İlkin Tesnim” adlı tefsire göz atarak yazarın konuyla alakalı görüşünü özetle açıklıyor sonra nihai sonucu alarak sizin sorunuza cevap vereceğiz. Tefsirin şu bölümünde var olan noktalar şunlardır:

  1. Daha öncede de belirtildiği gibi Masumların (a.s.) sünneti Kur’an-ı Kerim için yapılan tefsir ilmi ve kuranın öğretilerini elde edebilmesi için yapılan araştırma ve tahkik etmenin usullerden ve kaynaklardan bir tanesidir.
  2. İlk olarak hüccet olan Allah’ın kelamıdır ve ikinci merhalede Allah tarafından Kur’an da hüccet kılınan şey masumların sünnetidir.
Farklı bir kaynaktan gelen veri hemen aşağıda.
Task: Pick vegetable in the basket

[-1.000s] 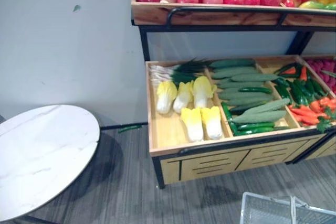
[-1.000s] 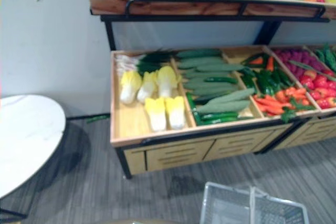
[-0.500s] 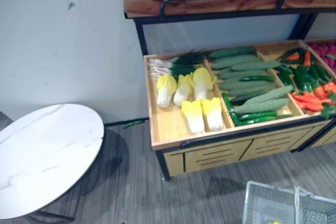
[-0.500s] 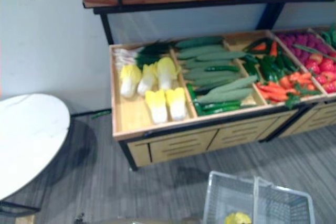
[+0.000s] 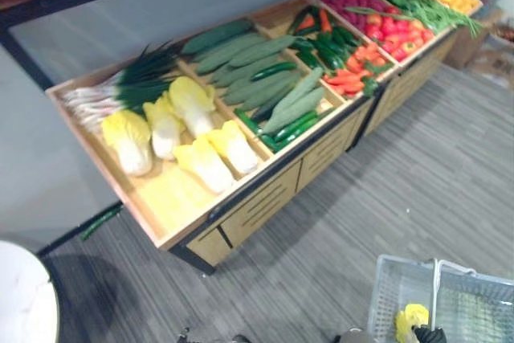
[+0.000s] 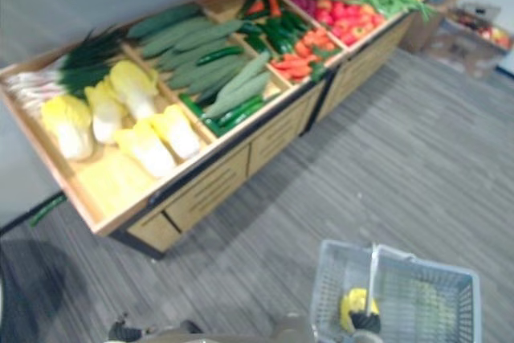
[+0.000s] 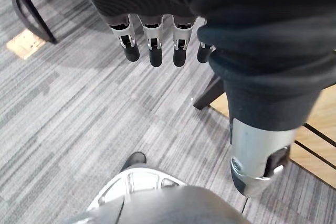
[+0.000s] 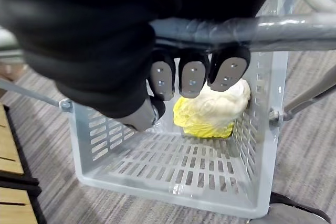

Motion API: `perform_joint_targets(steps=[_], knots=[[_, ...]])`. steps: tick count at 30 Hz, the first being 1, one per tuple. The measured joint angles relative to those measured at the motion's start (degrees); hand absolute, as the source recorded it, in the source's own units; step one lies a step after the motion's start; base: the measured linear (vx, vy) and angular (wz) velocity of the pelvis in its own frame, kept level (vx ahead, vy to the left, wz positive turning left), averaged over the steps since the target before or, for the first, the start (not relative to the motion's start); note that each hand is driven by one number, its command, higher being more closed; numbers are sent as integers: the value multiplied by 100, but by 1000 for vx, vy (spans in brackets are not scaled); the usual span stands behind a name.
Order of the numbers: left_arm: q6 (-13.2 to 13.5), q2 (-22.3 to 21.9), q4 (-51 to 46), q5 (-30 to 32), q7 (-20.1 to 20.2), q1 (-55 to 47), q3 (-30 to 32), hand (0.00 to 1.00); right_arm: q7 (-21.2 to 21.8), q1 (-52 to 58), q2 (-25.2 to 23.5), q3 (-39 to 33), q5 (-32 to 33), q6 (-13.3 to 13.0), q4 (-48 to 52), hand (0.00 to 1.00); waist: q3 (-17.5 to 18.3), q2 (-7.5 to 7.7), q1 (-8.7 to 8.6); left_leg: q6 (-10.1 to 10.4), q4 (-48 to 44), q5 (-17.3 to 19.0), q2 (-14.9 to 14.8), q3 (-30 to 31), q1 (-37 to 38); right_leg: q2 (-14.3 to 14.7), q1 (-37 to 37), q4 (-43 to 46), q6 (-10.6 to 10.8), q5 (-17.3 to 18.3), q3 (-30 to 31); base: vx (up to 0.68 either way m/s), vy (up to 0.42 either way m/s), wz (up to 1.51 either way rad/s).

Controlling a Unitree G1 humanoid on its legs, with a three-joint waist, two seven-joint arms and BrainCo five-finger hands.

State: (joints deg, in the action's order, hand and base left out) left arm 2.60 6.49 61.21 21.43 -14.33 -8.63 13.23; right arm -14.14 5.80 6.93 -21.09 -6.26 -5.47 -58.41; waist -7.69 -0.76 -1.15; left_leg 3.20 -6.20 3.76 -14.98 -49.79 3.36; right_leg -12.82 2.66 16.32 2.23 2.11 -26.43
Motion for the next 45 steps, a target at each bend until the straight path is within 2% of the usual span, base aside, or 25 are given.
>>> perform_joint_targets(steps=[4, 7, 9, 10, 11, 12, 13, 15, 16, 18, 19, 20, 22, 24, 25, 26, 30, 32, 35, 37, 38, 40, 42, 43, 45], knots=[[-3, -2, -4, 18, 2, 11, -229, 0, 37, -95, 5, 518, -72, 7, -35, 100, -7, 33, 19, 106, -70, -167, -113, -480, -21, 336, -117, -1049, 81, 22, 121, -79, -268, -67], [-3, -61, -19, 23, -12, 72, -298, 0, 42, -105, 17, 690, -119, 6, -30, 100, -11, -11, -18, 158, -398, -203, -405, -588, 1, 560, -272, -1343, 76, 19, 176, -97, -210, -29], [-2, -75, -18, 23, -24, 114, -383, 0, 49, 2, 26, 771, -106, -26, -2, 100, -23, -38, -43, 167, -1062, -209, -834, -577, -18, 754, -418, -1456, 49, 42, 227, -116, -169, -30], [-2, -77, -17, 18, -41, 120, -382, 0, 72, -2, 57, 835, -104, -45, 32, 100, -61, -74, -23, 190, -1714, -271, -1227, -494, -28, 870, -489, -1479, -108, 198, 369, -114, -132, -45], [-1, -77, -17, 14, -48, 116, -379, 0, 74, -1, 65, 855, -106, -46, 49, 100, -73, -72, -27, 191, -1845, -314, -1289, -437, -28, 882, -505, -1477, -120, 206, 402, -163, -181, -71], [5, -76, -18, 8, -87, 106, -372, 0, 85, 9, 123, 969, -107, -61, 119, 100, -132, -14, -15, 129, -2245, -570, -1436, -17, -81, 900, -528, -1394, -176, 241, 573, -89, -129, -79], [12, -80, -15, -7, -122, 100, -334, 0, 85, 3, 167, 1065, -104, -117, 164, 100, -140, -20, -15, -10, -2532, -931, -1418, 715, -216, 887, -517, -1292, -233, 278, 825, -89, -152, -95], [55, -178, -30, -53, -180, 84, -185, 0, 88, -23, 190, 1095, -101, -213, 238, 100, -146, -53, -7, -75, -2989, -1158, -1260, 1833, -570, 910, -489, -1242, -249, 288, 1273, 32, -82, -114], [61, -204, -26, -58, -249, 68, -146, 0, 92, -84, 205, 1090, -60, -233, 234, 100, -151, -47, 1, 121, -3104, -525, -748, 2622, -751, 891, -456, -1246, -257, 285, 1641, 75, -44, -120], [73, -223, -48, -59, -281, 44, -154, 0, 94, -138, 217, 1061, -36, -233, 196, 100, -154, -51, 25, 210, -2971, -16, -199, 3271, -848, 891, -411, -1249, -284, 266, 1945, 80, 0, -96], [66, -277, -80, -67, -305, 0, -151, 0, 98, -210, 231, 1061, -19, -232, 113, 100, -162, -65, 68, 337, -2549, 300, 313, 3840, -809, 915, -389, -1259, -296, 259, 2219, 90, 27, -111], [66, -299, -81, -100, -317, -48, -155, 0, 100, -231, 219, 1068, -16, -232, 109, 100, -175, -90, 110, 381, -2154, 421, 582, 4148, -778, 959, -378, -1278, -296, 259, 2374, 98, 63, -128], [64, -325, -78, -108, -318, -78, -164, 0, 101, -235, 205, 1068, -16, -232, 121, 100, -201, -146, 168, 353, -1142, 443, 803, 4657, -820, 1112, -327, -1308, -297, 258, 2686, 83, 125, -101], [66, -375, -77, -100, -318, -135, -163, 0, 94, -228, 243, 1057, -17, -238, 129, 100, -205, -235, 174, 371, -521, 414, 804, 4990, -803, 1193, -269, -1264, -287, 257, 2815, 87, 176, -71], [61, -456, -62, -99, -314, -151, -166, 0, 93, -228, 330, 1046, -23, -237, 122, 100, -201, -425, 201, 400, -266, 179, 688, 5085, -782, 1327, -222, -1198, -193, 259, 2965, 169, 241, -82], [59, -442, -60, -86, -303, -129, -164, 0, 100, -202, 310, 1058, -30, -236, 128, 100, -179, -428, 253, 293, -301, 237, 789, 4935, -780, 1242, -307, -1283, -55, 173, 3029, 190, 251, -65], [61, -355, -58, -39, -306, -21, -168, 0, 98, -198, 259, 1044, -48, -240, 115, 100, -211, -249, 280, 103, -171, 253, 1156, 4572, -534, 832, -360, -1363, 161, 231, 3204, 227, 252, -28], [63, -346, -52, -36, -299, -2, -174, 0, 100, -171, 255, 1052, -61, -236, 93, 100, -211, -237, 276, -13, -109, 332, 1279, 4506, -402, 709, -431, -1377, 260, 295, 3227, 207, 159, -17], [66, -326, -24, -38, -275, 0, -179, 0, 158, -253, 205, 1041, -55, -237, 73, 100, -213, -197, 295, -103, -103, 456, 1333, 4357, -287, 664, -415, -1309, 313, 329, 3320, 161, 93, -29], [66, -323, -2, -43, -266, -6, -181, 0, 236, -292, 195, 1006, -49, -238, 64, 100, -230, -168, 301, -168, -120, 621, 1342, 4221, -173, 650, -331, -1032, 464, 432, 3350, 132, 71, -45], [67, -321, 27, -45, -229, -6, -187, 0, 247, -384, 156, 867, -34, -249, 69, 100, -214, -207, 302, -230, -138, 712, 1329, 4084, -45, 669, -55, -361, 613, 576, 3380, 89, 73, -45], [73, -292, 24, -49, -194, -7, -239, 0, 253, -465, 64, 678, 8, -290, 117, 100, -235, -190, 299, -314, -154, 829, 1353, 3975, 139, 710, 452, 918, 678, 723, 3394, 67, 74, -34], [107, -161, 25, -66, -141, -31, -344, 0, 240, -467, -129, 359, 42, -432, 175, 100, -341, -83, 275, -517, -262, 1101, 1527, 3965, 537, 487, 1115, 2934, 801, 710, 3213, 76, 84, 3], [107, -155, 26, -75, -136, -40, -367, 0, 223, -454, -138, 352, 62, -461, 174, 100, -360, -20, 278, -575, -313, 1197, 1542, 3985, 621, 423, 1194, 3182, 761, 734, 3084, 98, 55, 22], [107, -143, 25, -101, -114, -45, -375, 0, 187, -495, -125, 355, 59, -466, 185, 100, -315, -43, 264, -585, -326, 1317, 1533, 4109, 791, 211, 1415, 3202, 585, 838, 2434, 173, 36, 28]])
Yani masumların (a.s.) sünnetinin hüccet olabilmesi kuranın kendisine borçludur.
  3. Allah’ın kelamının; yani Kur’anı kerimin, Allah’ın tam halifesi olan halifetullahtan ki bu halifenin kedisi de Allahın yüce kelimesidir daha üstün olduğu ispatlanamaz.
  4. Hiçbir Peygamberin sünneti kendi semavi kitabının metni ile zıt, çelişki ve onun aleyhinde olması imkansızdır.
  5. Kuran’ın tahrif belasından ebediyen korunmuş olması; zira tahrif olmuş bir kitap, kendisi hüccetlikten düştüğü için başka bir şeyin tartılması ve değerlendirmesi için ölçü olamaz.
  6. Sünnetin senet ve delalet yönünden tahrif olunması mümkündür. Zira eğer masumların (a.s) sünneti uydurma, des ve vaz’ı edilme ve tahrif olunma kabilyetiene sahip olmamış olsaydı Kur’an-ı Kerim’e arz edilme (sunma) gerekliliğine ihtiyaç duymazdı.
  7. Kur’an’ın zahiri hüccettir; zira eğer tahrif olunmamış Kur’anı kerim umum tarafından anlaşılmaya açık olmamış ve sünnetin kendisine sonmasına müsait olmamış olsaydı hiçbir zaman sünneti hüccet ve müteber kılacak bir ölçü olamazdı.
  8. İspat makamında sünnetin Kur’an’a sunulma gerekliliği ve sünnetin hüccet olmasını sağlıyor olmuş olması kuranın tahriften korunması, zahirinin hüccet olması vb. gibi tüm nitelikleri onun ispat makamına hastır onun sübut makamıyla alakalı değildir
  9. Netice itibari ile Kur’an’ın tamamı sünnete müracaat edilmeksizin ölçü mizanı ve bariz olması ve hüccetlik ona sınırlı değil ama kendisi bağımsız olarak hüccet olması gerekmektedir. Zira ancak böylece sünnet için ölçü (sünnetin kendisine sunarak sünnetin doğruluğu tesbit edilir) olabilir.   Yukarıda belirtilen ibarelerden anlaşılan şey şudur: Kur’an ve sünnetin; her ikisi birlikte dini öğretileri açıklayan iki kaynak ve kuranın masumlardan daha üstün olduğunu söyleyemeyiz ama her halükarda sünnetin hüccet oluşu bağlamında kurana borçludur. Sünnette tahrif edilme ve uydurma olayının gerçekleştirildiği ihtimali var olduğu için sahih olup olmadığını tespit edilmesi noktasında kurana sunulması gerekmektedir. Kuran ile sünnetin (tahrife açık olduğu için) değerlendirilmesinin hasıl olabilinmesi için kuranın tahriften korunmuş olması ve hakeza zahirinin hüccet olması gerekmektedir.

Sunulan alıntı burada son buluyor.